The capzasin didn't burn me at all.  I was expecting it to though.  I even rubbed it in really good after applying it.

Hopefully I can do this routine twice a week and apply the capzacin another two times during the week and leave it on.


----------



## Eritreladiee (Jan 6, 2010)

I can't believe I'm contemplating this right now.... I'm gonna oil my scalp tonight and leave it overnight (I'd shower, but I'm just 2 exhausted at this point....)
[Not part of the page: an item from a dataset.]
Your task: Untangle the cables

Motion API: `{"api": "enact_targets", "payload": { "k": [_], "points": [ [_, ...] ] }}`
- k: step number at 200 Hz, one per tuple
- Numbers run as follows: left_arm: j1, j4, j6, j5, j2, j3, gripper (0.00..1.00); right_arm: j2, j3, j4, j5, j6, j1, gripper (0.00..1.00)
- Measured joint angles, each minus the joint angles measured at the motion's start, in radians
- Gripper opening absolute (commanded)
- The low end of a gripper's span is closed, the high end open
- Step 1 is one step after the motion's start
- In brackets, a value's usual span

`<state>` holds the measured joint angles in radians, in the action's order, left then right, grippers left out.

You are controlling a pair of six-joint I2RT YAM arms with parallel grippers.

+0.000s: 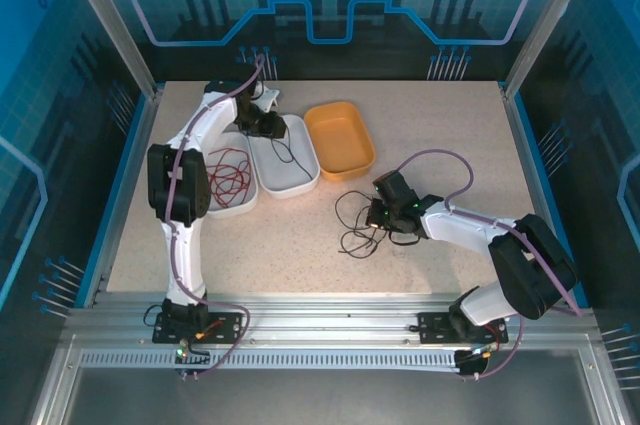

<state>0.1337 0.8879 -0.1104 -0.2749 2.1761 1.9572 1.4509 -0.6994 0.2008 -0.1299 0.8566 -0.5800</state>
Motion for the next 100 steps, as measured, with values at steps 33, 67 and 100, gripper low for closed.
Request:
{"api": "enact_targets", "payload": {
  "k": [33,67,100],
  "points": [
    [0.000,0.011,0.013,0.074,0.015,0.024,0.52,0.000,0.000,0.000,0.000,0.000,-0.002,0.00],
    [0.000,-0.006,0.043,0.129,0.011,0.014,0.57,-0.003,0.000,0.001,0.000,0.000,-0.002,0.00],
    [0.000,-0.028,0.072,0.140,0.001,-0.015,0.58,-0.011,0.000,0.000,-0.001,0.000,-0.002,0.00]
  ]
}}
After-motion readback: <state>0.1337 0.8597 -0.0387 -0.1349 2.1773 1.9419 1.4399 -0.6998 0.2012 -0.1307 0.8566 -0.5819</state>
Do you guys think using ayurvedic oils like shikakai or mahabhringraj oil would be ok to mix cayenne with (esp. to leave overnight?) Or should I just stick to olive oil or coconut? I really wanna use the indian oils, cuz they'll relax my head. Any opinions?


----------



## 757diva (Jan 6, 2010)

I'm realllly thinking about doing this.  Can you get liquid cayenne pepper out of the grocery store?  I might have to put this on mi list for when I go shopping on Friday   But if it burns mi head like that WGO lite. Then I'mma cry.


----------



## mariofmagdal (Jan 7, 2010)

757diva said:


> I'm realllly thinking about doing this.  Can you get liquid cayenne pepper out of the grocery store?  I might have to put this on mi list for when I go shopping on Friday   But if it burns mi head like that WGO lite. Then I'mma cry.



WGO lite burns? What's in it? I am not familiar with it, I have only heard others speak of it.


----------



## HeChangedMyName (Jan 7, 2010)

I just want to say thank you so much for this challenge.  My hair had been shedding like a dog.  That is, until last night when i used the capzasin, and pepper and rosemary shampoo and condish.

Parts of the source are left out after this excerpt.